Is it possible to update these sites (enable/disable and mode) ?

[ad1rie1]

Salut Etienne !
Truc comme ca :

class ConnectionType(Element):
    typeof = 'connection_type'

class EndpointTunnel(SubElement):
    """
    A gateway tunnel represents the point to point connection
    between two IPSEC endpoints in a PolicyVPN configuration. 
    The tunnel arrangement is based on whether the nodes are placed
    as a central gateway or a satellite gateway. This provides access
    to see the point to point connections, whether the link is enabled,
    and setting the presharred key.
    """

    def enable_disable(self):
        """
        Enable or disable the tunnel link between endpoints.
        
        :raises UpdateElementFailed: failed with reason
        :return: None
        """
        if self.enabled:
            self.update(enabled=False)
        else:
            self.update(enabled=True)
    
    @property
    def enabled(self):
        """          
        Whether the VPN link between endpoints is enabled
        
        :rtype: bool
        """
        return self.data.get('enabled', False)
    
    
    @property
    def tunnel_side_a(self):
        """
        Return the gateway node for tunnel side A. This will
        be an instance of GatewayNode.
        
        :rtype: GatewayNode
        """
        return type('TunnelSideA', (InternalEndpoint,), {
            'href': self.data.get('endpoint_1')})()
    
    @property
    def tunnel_side_b(self):
        """
        Return the gateway node for tunnel side B. This will
        be an instance of GatewayNode.
        
        :rtype: GatewayNode
        """
        return type('TunnelSideB', (InternalEndpoint,), {
            'href': self.data.get('endpoint_2')})()
    @property
    def setVPNProfile(self,href):
        return self.data.get('vpn_profile', href)

    def __str__(self):
        return '{0}(tunnel_side_a={1},tunnel_side_b={2})'.format(
            self.__class__.__name__, self.tunnel_side_a.name, self.tunnel_side_b.name)

    def __repr__(self):
        return str(self)
 
 VPNPDV = PolicyVPN(name='VPN-PDV')
    VPNPDV.open()
    ###########MISE EN PLACE DE PROFILE VPN PERSONALISER SUR LES ENDPOINT#############
    for tunnel in VPNPDV.tunnels:
        tunnela = tunnel.tunnel_side_a
        tunnelb = tunnel.tunnel_side_b
        if(tunnel.enabled != ENABLE):
            if(tunnela.name.startswith("FWCENTRAL") and tunnelb.name.startswith("FWDistant") ):
                tunnel.update(enabled=ENABLE)
            

            VPNPDV.save()

[lilianValeroFp]

It is already available in 1.0.20.

[EtienneMILON]

Hello,

Sorry I didn't check this for a long time.
Thanks @ad1rie1, but my question is not relative to Policy Based tunnels but Policy Based VPN sites.

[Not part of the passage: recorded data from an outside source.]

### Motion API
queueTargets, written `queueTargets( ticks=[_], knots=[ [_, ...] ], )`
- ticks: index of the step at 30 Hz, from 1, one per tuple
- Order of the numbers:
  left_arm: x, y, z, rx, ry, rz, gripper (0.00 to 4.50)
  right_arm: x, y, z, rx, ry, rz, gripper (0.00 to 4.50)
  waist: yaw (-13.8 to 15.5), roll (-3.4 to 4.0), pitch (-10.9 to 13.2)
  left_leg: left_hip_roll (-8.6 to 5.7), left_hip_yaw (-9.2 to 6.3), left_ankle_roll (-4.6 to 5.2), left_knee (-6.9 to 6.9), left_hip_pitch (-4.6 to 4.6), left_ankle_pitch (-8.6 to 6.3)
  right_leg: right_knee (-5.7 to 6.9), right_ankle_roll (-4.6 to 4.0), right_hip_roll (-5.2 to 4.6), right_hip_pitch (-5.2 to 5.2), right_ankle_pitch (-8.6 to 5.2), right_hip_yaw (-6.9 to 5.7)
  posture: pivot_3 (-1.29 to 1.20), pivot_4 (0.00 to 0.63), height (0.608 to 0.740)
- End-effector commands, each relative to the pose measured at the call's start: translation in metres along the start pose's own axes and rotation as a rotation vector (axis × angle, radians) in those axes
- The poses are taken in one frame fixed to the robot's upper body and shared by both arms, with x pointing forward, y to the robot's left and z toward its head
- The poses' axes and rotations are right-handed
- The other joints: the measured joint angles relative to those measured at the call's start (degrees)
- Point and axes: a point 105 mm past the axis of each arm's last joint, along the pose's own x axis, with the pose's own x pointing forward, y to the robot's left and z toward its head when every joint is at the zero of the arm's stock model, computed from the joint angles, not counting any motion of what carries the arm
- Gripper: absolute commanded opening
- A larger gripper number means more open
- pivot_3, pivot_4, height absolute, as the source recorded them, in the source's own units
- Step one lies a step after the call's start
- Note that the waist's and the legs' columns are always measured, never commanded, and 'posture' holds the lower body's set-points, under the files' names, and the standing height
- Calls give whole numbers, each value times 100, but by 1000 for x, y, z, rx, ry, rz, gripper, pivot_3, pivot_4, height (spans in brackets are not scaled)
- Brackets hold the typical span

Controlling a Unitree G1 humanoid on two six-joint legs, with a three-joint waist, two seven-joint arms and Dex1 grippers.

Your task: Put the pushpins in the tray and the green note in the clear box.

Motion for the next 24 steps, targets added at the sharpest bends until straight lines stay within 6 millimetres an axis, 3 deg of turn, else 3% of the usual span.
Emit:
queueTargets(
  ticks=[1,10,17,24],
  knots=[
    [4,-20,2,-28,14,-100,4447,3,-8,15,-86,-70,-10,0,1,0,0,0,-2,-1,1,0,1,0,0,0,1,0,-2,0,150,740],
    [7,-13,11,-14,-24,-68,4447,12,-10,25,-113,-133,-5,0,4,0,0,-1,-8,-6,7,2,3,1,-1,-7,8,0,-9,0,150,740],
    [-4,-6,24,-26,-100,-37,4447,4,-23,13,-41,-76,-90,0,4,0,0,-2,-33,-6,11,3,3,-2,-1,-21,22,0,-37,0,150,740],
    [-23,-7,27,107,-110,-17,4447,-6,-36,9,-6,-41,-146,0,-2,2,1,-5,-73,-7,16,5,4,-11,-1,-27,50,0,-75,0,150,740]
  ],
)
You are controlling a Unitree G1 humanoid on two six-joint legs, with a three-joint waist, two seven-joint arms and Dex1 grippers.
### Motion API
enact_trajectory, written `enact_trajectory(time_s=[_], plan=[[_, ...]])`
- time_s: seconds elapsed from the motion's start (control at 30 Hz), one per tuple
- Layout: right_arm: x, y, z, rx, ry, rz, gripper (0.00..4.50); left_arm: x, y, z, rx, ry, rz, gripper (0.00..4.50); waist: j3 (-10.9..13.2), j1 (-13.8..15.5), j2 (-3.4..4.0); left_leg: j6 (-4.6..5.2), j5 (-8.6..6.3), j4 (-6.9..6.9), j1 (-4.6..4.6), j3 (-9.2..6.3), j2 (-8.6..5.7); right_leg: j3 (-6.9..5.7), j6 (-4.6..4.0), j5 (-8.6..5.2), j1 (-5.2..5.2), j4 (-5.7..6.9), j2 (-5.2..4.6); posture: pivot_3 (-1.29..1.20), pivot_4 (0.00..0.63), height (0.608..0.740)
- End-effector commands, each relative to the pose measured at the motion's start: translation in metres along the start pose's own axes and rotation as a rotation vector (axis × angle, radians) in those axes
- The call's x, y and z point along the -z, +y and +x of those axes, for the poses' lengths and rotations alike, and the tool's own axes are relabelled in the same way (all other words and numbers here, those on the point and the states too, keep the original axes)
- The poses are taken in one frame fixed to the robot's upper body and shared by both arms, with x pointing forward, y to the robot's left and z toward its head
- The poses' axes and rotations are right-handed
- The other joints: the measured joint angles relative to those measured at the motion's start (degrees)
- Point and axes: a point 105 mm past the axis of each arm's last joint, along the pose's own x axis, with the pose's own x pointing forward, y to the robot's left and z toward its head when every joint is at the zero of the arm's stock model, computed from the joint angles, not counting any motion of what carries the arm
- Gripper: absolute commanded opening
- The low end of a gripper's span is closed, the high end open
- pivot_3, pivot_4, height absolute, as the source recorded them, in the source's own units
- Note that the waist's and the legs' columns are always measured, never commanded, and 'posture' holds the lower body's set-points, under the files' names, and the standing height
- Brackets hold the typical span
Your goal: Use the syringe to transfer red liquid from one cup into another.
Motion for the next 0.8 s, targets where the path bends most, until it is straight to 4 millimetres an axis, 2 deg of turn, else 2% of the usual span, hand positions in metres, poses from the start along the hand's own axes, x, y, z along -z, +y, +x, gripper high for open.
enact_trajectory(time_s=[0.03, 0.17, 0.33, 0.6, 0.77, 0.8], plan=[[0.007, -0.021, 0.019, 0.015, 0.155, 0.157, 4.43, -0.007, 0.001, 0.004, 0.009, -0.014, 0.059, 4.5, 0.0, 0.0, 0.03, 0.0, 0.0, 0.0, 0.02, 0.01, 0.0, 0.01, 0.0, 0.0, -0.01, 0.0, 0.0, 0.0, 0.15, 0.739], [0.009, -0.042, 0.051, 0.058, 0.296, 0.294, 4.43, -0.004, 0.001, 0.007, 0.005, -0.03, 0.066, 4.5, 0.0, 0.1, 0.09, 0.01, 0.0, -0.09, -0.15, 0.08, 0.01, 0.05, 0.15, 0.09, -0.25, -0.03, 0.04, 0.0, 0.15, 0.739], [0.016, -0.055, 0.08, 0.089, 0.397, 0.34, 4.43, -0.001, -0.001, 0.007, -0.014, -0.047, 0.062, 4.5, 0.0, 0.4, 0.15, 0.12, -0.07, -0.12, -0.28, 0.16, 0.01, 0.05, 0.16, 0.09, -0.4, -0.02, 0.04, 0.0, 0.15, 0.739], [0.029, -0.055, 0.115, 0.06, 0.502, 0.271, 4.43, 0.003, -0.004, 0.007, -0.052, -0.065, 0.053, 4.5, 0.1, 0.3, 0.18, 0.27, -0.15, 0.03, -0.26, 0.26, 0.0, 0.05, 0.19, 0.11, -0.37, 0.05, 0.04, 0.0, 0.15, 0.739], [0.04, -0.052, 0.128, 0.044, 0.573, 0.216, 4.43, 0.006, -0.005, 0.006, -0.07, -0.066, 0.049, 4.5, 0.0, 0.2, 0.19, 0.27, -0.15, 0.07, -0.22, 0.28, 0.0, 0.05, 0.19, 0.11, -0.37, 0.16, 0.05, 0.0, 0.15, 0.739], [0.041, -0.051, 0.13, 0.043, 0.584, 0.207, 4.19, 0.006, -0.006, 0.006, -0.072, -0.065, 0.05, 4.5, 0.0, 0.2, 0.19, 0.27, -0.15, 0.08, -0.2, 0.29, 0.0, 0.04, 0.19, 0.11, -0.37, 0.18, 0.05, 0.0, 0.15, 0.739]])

@lilianValeroFp , can you explain what has been implemented in 1.0.20 please ?
I tried again to update VPN site as my first message with fp-NGFW-SMC-python==1.0.24 and SMC 6.10, but I still have the same error.

[MaxPoint67]

Hello,
So enabling disabling site is ok, here is an example.
For vpn_references ( and modes) it is missing and was asked for implementation

given pbvpn is your Policy Based VPN :

pbvpn = PolicyVPN("pbvpn_name")
# depending you want satellite/central here satellite
for gw_node in pbvpn.satellite_gateway_node.all():
    # we look for Plano VPN Gateway
    if gw_node.name == "Plano VPN Gateway":
       # here we look for enabled sites  
       for site in list(gw_node.enabled_sites):
       # here we match site name
         if site.name == "PLANO_SITE":
            site.enable_disable()
pbvpn.save()

[EtienneMILON]

Thanks @MaxPoint67 !

[EtienneMILON]

Hello again,

So it is ok for enable/disable sites.
Do you know if it is possible to set the site mode (private / hub) ?

[lilianValeroFp]

Hi, we are investigating this part. We let you posted.